"Tis better to have loved and lost than never to have loved at all."
Alfred Lord Tennyson
I used to joke and say I'd rather play it safe and avoid the possibility of being hurt. It wasn't all a joke. I was, deep inside, always a little wary, and sometimes, loved with reservation. But when my son died in 2011, I knew my deep love for him was worth far more than avoiding the pain of my heartache over him being gone. That's one of the reasons I say I learned so much about love from loving him. The loss of my son and a few other things in my life from the last few years have opened my heart in a way that it has never been opened before. The wariness has diminished greatly.
In the comments on the "My Prayer" post, Rach said, "I love how this is all about risking to open your self up but at the same time being cautious. That feels true to me." There is something in her words for me. We live in a world where people are going to hurt us, disappoint us, occasionally totally betray us. I think I lean towards being Pollyanna-ish at times, but beneath that is always the awareness of the possibility of being hurt. That's why I need those warnings in my prayer, or my creed, or my manifesto, to remind me that there is no magical way to avoid being hurt. It's going to happen. But that doesn't mean I need to live closed off and afraid of being hurt.
Love, trust, faith, openness, allowing one's self to be seen--they are always going to be risky propositions. But if we can approach these choices thoughtfully with our eyes and heart wide open, the risks are so well worth it. Just don't go at it blind. Know that you are taking a risk. Know that you might get hurt. Perhaps that awareness will keep bitterness at bay. But also know that your risk might lead to a very satisfying and life-giving relationship.

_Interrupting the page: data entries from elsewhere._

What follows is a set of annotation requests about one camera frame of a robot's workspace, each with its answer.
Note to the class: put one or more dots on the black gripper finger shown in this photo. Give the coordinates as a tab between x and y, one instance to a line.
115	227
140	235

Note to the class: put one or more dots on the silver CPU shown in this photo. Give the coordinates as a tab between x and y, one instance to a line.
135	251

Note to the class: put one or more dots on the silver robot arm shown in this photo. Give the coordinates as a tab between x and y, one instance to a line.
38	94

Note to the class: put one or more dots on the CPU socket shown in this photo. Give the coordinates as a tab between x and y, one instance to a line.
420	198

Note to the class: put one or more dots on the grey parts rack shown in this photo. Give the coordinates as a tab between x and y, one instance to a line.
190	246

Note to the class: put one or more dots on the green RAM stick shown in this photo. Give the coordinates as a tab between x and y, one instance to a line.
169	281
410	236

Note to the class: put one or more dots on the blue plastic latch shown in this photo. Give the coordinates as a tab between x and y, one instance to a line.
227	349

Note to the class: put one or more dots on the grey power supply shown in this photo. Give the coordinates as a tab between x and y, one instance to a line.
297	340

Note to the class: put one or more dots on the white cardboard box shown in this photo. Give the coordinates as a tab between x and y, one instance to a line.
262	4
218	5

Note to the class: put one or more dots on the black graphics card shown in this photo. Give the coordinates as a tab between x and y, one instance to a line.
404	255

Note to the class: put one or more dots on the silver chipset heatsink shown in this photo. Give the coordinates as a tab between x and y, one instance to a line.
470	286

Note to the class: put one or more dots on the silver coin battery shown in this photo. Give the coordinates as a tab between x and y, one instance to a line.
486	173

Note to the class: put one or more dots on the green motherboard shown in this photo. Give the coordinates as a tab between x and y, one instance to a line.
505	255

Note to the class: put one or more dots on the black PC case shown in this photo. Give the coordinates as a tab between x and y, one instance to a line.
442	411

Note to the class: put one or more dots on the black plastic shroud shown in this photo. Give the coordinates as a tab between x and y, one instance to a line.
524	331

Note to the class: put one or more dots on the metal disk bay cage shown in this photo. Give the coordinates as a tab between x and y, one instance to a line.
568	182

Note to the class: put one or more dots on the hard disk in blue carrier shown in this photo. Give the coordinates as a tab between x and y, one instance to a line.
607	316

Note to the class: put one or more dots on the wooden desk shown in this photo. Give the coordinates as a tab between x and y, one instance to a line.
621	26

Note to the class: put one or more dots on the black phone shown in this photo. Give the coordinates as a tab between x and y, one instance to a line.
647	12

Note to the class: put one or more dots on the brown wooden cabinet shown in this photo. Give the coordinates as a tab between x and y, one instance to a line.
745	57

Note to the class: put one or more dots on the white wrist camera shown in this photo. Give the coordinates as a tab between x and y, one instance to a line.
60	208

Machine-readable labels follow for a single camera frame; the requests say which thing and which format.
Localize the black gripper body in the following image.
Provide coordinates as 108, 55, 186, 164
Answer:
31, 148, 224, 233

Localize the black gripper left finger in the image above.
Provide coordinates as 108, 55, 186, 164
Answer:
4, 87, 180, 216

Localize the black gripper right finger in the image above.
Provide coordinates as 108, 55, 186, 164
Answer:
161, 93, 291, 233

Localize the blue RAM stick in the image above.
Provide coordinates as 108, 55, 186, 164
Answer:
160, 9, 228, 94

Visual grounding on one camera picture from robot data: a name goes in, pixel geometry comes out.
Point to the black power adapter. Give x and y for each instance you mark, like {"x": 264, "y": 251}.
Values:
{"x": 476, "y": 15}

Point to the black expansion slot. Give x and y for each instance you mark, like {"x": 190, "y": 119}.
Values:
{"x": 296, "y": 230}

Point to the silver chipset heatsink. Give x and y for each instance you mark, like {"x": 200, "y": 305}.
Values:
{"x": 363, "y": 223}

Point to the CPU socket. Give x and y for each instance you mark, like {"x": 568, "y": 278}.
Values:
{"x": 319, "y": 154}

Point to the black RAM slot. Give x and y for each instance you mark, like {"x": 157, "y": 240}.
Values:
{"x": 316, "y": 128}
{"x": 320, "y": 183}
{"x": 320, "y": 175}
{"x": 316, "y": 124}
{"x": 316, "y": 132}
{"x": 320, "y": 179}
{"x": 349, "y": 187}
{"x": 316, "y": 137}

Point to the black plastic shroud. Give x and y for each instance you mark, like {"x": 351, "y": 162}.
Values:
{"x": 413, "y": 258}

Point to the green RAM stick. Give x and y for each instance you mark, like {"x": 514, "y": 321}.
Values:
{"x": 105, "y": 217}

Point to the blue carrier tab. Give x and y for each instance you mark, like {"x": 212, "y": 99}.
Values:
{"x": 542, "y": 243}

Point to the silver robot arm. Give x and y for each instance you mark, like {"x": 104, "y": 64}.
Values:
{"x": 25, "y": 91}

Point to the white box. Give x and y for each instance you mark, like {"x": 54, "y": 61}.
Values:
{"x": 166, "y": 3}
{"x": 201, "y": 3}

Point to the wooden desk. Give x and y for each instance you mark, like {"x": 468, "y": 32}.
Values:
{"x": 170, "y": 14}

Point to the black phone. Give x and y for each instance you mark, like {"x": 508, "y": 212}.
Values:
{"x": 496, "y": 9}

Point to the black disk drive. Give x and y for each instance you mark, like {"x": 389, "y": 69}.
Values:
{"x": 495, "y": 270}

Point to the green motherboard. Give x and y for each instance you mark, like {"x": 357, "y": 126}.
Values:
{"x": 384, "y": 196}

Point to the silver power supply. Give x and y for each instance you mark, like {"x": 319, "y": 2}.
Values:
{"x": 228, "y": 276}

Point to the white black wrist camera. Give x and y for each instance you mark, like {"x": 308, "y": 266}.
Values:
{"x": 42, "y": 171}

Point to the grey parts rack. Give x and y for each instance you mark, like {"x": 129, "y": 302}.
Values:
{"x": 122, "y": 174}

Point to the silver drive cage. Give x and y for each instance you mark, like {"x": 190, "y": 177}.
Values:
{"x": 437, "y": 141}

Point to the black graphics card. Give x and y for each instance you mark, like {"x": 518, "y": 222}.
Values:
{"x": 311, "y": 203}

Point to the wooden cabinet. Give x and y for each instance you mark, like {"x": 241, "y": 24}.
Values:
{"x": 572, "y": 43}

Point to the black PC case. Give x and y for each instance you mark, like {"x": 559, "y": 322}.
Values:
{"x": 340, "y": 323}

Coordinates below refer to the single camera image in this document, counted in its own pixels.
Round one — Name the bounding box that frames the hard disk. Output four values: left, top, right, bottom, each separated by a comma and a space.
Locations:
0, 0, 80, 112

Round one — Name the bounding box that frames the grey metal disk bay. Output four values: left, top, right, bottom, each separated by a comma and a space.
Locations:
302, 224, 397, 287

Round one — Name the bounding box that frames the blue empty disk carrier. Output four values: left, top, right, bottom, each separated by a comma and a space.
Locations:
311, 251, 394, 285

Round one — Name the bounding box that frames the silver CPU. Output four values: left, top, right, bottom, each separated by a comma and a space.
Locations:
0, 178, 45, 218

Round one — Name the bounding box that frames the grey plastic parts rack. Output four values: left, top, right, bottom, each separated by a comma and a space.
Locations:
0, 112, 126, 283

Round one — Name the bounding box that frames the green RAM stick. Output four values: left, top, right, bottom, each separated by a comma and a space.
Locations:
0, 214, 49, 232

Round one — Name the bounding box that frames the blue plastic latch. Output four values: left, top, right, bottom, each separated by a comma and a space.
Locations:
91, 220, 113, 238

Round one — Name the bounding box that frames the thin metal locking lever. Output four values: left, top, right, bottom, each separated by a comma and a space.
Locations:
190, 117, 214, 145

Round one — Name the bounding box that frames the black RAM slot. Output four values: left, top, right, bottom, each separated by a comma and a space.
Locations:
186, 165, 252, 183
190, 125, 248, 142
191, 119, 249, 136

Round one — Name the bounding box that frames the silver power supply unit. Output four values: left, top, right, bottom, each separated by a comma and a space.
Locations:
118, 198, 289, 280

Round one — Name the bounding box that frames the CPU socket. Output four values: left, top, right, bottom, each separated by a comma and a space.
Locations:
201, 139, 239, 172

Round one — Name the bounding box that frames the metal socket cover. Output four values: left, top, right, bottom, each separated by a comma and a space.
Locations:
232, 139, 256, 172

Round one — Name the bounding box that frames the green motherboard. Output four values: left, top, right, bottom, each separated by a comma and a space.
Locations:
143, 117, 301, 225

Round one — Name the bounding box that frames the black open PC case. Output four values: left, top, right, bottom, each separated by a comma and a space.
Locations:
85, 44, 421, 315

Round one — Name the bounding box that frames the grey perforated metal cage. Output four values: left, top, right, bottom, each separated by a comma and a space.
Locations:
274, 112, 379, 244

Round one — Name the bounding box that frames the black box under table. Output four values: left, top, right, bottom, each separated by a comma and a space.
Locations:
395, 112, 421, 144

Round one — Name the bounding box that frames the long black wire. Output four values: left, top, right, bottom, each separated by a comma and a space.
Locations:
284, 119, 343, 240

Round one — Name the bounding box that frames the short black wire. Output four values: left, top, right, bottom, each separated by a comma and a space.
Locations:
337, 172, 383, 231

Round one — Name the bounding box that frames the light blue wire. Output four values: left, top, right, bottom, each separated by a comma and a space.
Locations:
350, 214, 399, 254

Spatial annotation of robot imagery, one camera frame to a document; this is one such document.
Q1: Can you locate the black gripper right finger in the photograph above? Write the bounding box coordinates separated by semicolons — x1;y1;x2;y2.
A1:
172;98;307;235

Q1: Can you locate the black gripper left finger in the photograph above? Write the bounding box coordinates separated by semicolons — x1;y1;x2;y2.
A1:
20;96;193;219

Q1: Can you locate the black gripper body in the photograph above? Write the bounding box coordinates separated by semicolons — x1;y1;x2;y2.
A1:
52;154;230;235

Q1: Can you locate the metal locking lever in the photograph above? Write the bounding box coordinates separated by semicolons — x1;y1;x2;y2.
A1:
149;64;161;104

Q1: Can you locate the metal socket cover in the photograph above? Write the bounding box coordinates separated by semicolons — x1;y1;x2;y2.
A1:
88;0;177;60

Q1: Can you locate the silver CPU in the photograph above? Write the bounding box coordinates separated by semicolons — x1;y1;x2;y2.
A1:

Maybe what I'm trying to say is that I have had a shift in my thinking. Maybe, in spite of what I've written here about risk and pain, I'm come to a place where I am less focused on avoiding pain and more focused on taking the risk of loving and being open? I don't know. What I know is that I am grateful for the teachers and healers in my life who have helped proved to me that, many times, the risk towards love is well worth taking.